- Born: Sheshchandra Saxena 12 February 1910 Ambala, Haryana, India
- Died: 16 February 1975 (aged 65)
- Education: Hindu College, Delhi
- Occupations: poet, lyricist and translator

= Talib Dehlavi =

Indian Urdu poet (1910 – 1975)

Talib Dehlavi (born Sheshchandra Saxena, 12 February 1910 – 16 February 1975, طالب دہلوی) was an Indian Urdu poet, lyricist and translator from Delhi.

== Early life and education ==
Talib Dehlavi, born Sheshchandra Saxena, was born on 12 February 1910 in Ambala district, where his father, Rai Sahib Mahesh Das, served as an Honorary Magistrate. He received his early education and training in Ambala, completing his high school education there.
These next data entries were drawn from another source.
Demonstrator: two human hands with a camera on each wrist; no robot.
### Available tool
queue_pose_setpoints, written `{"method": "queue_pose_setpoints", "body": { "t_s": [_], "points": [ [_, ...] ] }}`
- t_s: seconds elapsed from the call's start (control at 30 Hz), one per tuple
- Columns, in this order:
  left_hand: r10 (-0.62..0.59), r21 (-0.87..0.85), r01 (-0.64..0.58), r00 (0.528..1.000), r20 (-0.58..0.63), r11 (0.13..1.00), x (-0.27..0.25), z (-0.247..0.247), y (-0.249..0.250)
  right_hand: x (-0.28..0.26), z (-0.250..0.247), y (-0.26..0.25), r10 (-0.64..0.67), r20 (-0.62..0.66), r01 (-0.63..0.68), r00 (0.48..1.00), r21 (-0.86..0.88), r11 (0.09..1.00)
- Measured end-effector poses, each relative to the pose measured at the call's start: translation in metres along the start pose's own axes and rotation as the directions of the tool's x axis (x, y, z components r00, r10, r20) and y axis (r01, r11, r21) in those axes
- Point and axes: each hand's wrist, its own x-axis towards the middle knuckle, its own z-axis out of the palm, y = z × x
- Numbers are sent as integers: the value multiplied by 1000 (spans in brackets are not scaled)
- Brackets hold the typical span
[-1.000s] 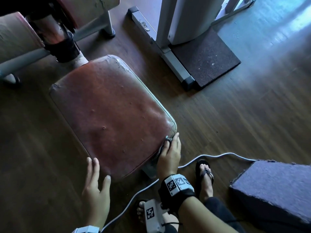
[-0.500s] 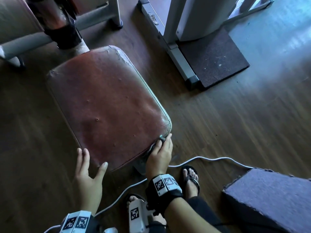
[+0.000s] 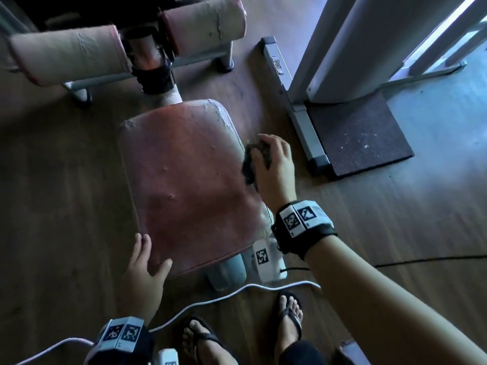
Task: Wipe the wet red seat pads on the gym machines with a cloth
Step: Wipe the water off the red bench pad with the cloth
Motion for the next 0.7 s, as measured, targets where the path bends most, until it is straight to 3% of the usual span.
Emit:
{"method": "queue_pose_setpoints", "body": {
  "t_s": [0.07,0.17,0.23,0.27,0.37,0.5,0.7],
  "points": [
    [-15,11,15,1000,-2,1000,0,1,2,-4,18,-4,-38,256,65,966,-99,993],
    [-37,42,36,999,9,998,-1,-1,6,-32,34,5,-172,532,337,829,-231,913],
    [-32,48,32,999,6,998,0,-1,7,-47,37,12,-240,595,489,767,-300,819],
    [-29,34,29,1000,4,999,0,-1,7,-53,36,15,-214,623,512,752,-348,785],
    [-38,-9,38,999,2,999,0,3,5,-64,32,27,-107,691,502,715,-400,767],
    [-70,-8,70,998,-4,998,-2,4,7,-66,31,34,-153,698,555,700,-397,731],
    [-113,133,103,992,64,986,-4,-3,16,-46,38,14,42,763,556,646,-507,658]
  ]
}}
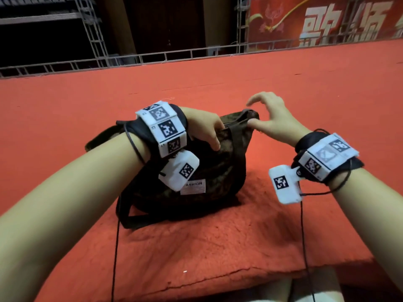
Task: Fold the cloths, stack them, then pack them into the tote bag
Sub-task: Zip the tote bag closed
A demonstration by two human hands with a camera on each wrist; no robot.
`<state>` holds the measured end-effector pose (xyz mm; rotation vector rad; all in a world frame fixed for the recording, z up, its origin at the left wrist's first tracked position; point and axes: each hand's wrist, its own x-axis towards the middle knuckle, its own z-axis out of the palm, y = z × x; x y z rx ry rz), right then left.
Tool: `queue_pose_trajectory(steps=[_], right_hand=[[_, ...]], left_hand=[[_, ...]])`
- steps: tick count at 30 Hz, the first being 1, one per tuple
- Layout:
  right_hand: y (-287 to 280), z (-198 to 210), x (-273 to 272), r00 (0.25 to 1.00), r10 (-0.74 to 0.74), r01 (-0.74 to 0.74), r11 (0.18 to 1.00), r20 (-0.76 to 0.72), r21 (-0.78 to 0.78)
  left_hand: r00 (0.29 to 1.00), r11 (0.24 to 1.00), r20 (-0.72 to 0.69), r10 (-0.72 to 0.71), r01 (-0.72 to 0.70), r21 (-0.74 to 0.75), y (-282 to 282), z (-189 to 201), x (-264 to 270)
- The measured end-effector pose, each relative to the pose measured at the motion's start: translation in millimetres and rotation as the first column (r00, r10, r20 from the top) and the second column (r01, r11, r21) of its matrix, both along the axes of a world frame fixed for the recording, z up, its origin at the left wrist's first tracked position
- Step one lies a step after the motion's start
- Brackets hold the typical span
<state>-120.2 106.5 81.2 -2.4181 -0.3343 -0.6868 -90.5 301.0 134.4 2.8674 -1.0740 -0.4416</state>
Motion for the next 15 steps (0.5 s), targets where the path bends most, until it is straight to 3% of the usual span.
queue_pose_trajectory(steps=[2,3,5,6,7,9,13,15], right_hand=[[-3,0,0,0.977,-0.073,0.14,0.93,-0.201,0.341],[-4,-1,1,0.931,-0.062,0.225,0.875,-0.361,0.429],[-5,-5,1,0.787,0.067,0.3,0.826,-0.613,0.476],[-5,-7,2,0.73,0.154,0.286,0.816,-0.666,0.502],[-7,-11,5,0.704,0.203,0.279,0.802,-0.681,0.528],[-9,-12,9,0.721,0.218,0.318,0.739,-0.658,0.593],[-15,-4,15,0.856,0.156,0.364,0.496,-0.493,0.789],[-19,9,14,0.92,0.078,0.307,0.469,-0.385,0.828]], left_hand=[[0.998,1.0,-0.057,0.022,-0.022,0.002,-1,-2,0],[0.995,0.999,-0.091,0.031,-0.033,-0.019,-1,-2,-1],[0.989,0.997,-0.14,0.04,-0.05,-0.067,-3,-4,-1],[0.985,0.995,-0.167,0.042,-0.057,-0.086,-3,-5,-1],[0.981,0.993,-0.192,0.041,-0.061,-0.099,-4,-6,-2],[0.976,0.993,-0.212,0.039,-0.062,-0.102,-3,-4,-2],[0.969,0.992,-0.243,0.033,-0.061,-0.11,0,5,-3],[0.969,0.99,-0.242,0.052,-0.081,-0.114,0,8,-2]])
He then returned to his native Delhi for higher education, passing his intermediate and BA examinations from Mission College and Hindu College.

== Life ==
Talib began writing poetry during his student days at Mission College (later St. Stephen's College). For guidance and reformation in poetry, he chose to be a student of his real uncle, Munshi Raj Bahadur Barak Dehlvi. Talib was not only an eloquent poet but also an excellent prose writer and translator. Due to financial comfort, he was freed from the hassles of employment. He worked with the monthly "Aaj Kal," the daily "Tej," and the American Reporter in Urdu as a hobby and pastime. Throughout his life, he was dedicated to the promotion of the Urdu language and served it without seeking reward or praise.
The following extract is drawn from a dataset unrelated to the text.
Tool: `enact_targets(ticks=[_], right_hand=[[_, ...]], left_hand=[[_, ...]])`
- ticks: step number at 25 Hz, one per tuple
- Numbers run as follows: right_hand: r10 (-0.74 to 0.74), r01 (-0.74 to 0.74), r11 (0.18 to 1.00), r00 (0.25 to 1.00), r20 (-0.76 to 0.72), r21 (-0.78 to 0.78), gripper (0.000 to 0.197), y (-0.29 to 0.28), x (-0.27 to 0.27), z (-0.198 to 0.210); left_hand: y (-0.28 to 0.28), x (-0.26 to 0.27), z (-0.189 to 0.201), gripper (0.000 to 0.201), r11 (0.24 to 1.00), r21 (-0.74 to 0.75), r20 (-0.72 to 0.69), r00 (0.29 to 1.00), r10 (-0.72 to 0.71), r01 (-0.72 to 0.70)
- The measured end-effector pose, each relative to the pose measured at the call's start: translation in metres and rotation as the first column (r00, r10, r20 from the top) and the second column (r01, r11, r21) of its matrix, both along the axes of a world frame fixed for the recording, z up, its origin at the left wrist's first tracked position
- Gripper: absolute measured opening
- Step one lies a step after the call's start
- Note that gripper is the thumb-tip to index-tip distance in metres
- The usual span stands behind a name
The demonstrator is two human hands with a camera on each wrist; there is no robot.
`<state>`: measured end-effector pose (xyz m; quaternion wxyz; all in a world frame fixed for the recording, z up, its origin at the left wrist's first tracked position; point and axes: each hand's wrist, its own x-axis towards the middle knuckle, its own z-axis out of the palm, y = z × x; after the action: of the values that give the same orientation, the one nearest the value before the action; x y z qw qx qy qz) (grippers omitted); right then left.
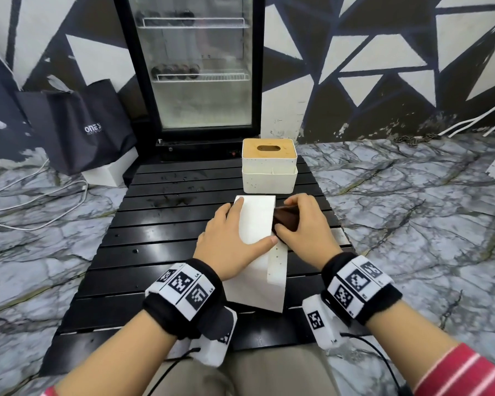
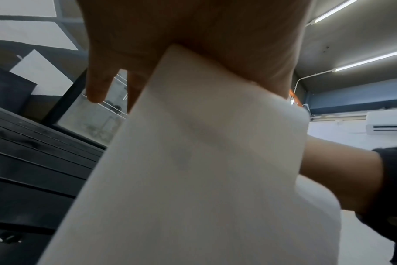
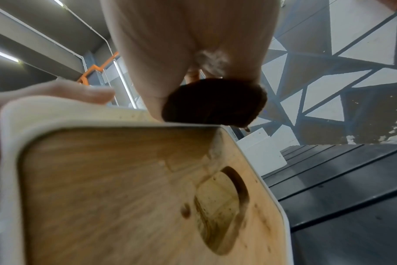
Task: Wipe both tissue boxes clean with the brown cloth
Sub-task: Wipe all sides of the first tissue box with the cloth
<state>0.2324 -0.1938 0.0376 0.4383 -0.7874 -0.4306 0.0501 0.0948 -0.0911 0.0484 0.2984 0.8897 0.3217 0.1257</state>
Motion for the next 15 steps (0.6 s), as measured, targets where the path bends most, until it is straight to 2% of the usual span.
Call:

Not only did he contribute significantly as a poet, increasing the poetic capital of the Urdu language, but he also organized annual mushairas for twelve years in memory of his teacher, Munshi Barak Dehlvi, thereby setting a historical precedent for Urdu poetry in Delhi. There is hardly any notable poet or writer in India who has not participated in these mushairas or who has not presented a paper on Munshi Barak Dehlvi.

== Selected works ==
Talib Dehlavi authored several notable works. Here are some of his books:

- "Anwar-e-Nazar" (1965): A collection of his ghazals and poems.
- "Harf-e-Natamam" (1941): Another compilation of his poetic works.
- "Kashmeer Ki Sair" (1966): A travelogue that explores the beauty and culture of Kashmir.
- "Khadang-e-Naaz": A recitation collection.
- "Khumnistan-e-Kaifi" (1951): A book associated with the poet Kaifi Azmi.
- "Raag Rang": A poetic work.
- "Sabza-e-Begana" (1968): Yet another collection of his ghazals.
- "Ye Thi Dilli" (1975): A book that reflects on the city of Delhi.